O sırada, dolabın birkaç santim yukarısında sarı bir kuyruk sallanıyordu. Yılan orayı yuvası yapmış gibiydi ve Yaba ne kadar temizlik yapsa da, ne kadar kovsa da, arkasını döndüğünde hala oradaydı.
Hayvanların anlayış beklemedikleri, kendi bölgelerini belirledikleri ve gerekirse zorla ele geçirdikleri söylenir, ama bu bencil davranışı izlemek, bu sessiz azize artık tahammül edemeyeceğini hissettirdi.

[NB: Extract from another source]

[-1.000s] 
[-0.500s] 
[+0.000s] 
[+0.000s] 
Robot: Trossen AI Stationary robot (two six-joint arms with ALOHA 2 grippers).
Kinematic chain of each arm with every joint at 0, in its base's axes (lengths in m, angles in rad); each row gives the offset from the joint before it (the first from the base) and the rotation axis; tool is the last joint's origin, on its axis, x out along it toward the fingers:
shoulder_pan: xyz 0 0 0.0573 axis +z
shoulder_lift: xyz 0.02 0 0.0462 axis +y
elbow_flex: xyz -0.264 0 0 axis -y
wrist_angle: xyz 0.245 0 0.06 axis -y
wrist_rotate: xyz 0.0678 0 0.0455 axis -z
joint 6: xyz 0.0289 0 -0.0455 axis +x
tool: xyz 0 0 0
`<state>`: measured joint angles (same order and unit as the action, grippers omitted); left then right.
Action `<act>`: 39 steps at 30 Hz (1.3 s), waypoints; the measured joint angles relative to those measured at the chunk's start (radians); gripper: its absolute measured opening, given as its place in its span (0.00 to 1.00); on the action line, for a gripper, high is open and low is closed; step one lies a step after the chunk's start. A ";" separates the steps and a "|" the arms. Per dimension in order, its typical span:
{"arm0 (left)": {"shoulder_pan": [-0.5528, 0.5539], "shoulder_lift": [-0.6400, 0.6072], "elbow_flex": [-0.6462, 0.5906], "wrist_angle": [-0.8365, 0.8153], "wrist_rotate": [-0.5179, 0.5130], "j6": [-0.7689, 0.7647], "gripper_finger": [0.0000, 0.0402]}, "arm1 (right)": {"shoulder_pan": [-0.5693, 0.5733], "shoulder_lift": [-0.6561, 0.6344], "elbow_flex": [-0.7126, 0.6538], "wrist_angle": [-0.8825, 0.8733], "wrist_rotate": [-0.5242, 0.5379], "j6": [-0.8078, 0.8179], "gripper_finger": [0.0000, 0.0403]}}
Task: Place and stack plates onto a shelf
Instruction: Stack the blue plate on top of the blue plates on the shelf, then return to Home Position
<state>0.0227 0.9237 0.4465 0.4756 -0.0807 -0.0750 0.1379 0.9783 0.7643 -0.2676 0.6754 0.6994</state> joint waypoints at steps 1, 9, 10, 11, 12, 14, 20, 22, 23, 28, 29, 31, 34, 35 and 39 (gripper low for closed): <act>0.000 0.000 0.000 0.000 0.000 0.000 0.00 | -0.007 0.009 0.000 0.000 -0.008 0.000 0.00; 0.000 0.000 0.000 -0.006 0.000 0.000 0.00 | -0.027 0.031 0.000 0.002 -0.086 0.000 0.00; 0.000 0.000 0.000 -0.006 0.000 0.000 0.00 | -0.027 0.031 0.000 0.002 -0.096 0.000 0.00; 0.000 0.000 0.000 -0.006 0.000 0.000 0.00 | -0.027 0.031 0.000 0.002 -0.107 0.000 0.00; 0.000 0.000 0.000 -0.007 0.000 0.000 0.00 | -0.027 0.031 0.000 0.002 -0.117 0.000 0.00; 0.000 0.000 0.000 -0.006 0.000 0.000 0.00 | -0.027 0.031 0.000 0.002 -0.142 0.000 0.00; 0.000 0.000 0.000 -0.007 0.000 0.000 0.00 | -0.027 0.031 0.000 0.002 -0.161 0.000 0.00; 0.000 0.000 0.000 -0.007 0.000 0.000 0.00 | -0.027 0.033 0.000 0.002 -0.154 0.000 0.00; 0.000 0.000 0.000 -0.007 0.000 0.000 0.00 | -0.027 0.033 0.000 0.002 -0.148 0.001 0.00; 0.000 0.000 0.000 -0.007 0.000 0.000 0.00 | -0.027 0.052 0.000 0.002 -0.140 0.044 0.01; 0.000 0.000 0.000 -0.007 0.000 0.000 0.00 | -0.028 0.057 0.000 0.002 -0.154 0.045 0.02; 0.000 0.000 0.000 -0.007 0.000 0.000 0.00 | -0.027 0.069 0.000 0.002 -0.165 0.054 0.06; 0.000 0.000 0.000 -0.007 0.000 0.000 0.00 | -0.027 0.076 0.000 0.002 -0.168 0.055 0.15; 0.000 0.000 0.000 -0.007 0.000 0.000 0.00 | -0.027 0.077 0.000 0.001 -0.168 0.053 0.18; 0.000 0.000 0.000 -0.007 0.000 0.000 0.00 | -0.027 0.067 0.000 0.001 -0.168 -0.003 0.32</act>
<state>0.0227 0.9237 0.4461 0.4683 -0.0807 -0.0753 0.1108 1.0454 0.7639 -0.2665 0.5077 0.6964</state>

Tabii ki Yaba tüm bunları önceden tahmin etmiş ve iç çamaşır çekmecesini boşaltmıştı. Onu kendi odasına tekmelemek istedi, ama Cha Yiseok ile son kavgasından sonra garip bir şekilde enerjisi yok gibiydi. Görünüşe göre deri değiştiriyordu ve bu günlerde hassas bir dönemdeydi. Ancak her şeyden öte, Cha Yiseok’un çabalarını görmezden geldi ve dişi pitona bakmaya bile tenezzül etmedi. Her halükarda, dişi yılan onu takip ettiği için Yaba çok rahatsız değildi. Cha Yiseok da mutlu görünüyordu. Karanlık şifonyerin içinde kırmızı bir ışık parıldıyordu. Yaba yılanın yanından hızla geçti.
“….”
En azından öyle yapmayı planlıyordu. Yaba tereddüt etti ve dudağını ısırdı. Dışarı çıktı ve bir kutu ilaçla geri geldi. Şifonyeri biraz açarak sinir bozucu yılanın güzel vücudunu tamamen ortaya çıkardı. Hijyenik eldivenlerini giydikten sonra, ilacı parmaklarına sürdü. Eldivenli eli yılanın derisi üzerinde durakladı. Vücudu, sanki camla çizilmiş gibi sayısız yara ile kaplıydı. Yaba kırmızı ilacı ve merhemi sürdü ve hızla giyinme odasından çıktı.
***
Bugün Yaba’nın ikamet kartını alacağı gündü. Dikişleri kısa bir süre önce alınmıştı ve bugün kimliğini alacaktı, ama daha önce Cha Yiseok ile telefonda konuştuktan sonra keyfi kaçmıştı. Cha Yiseok’un dudakları nedense kesikti. Son günlerde dudakları hiç iyi durumda değildi. Yaba’nın göğsüne sönük bir acı saplandı, ama yine fark etmemiş gibi davrandı.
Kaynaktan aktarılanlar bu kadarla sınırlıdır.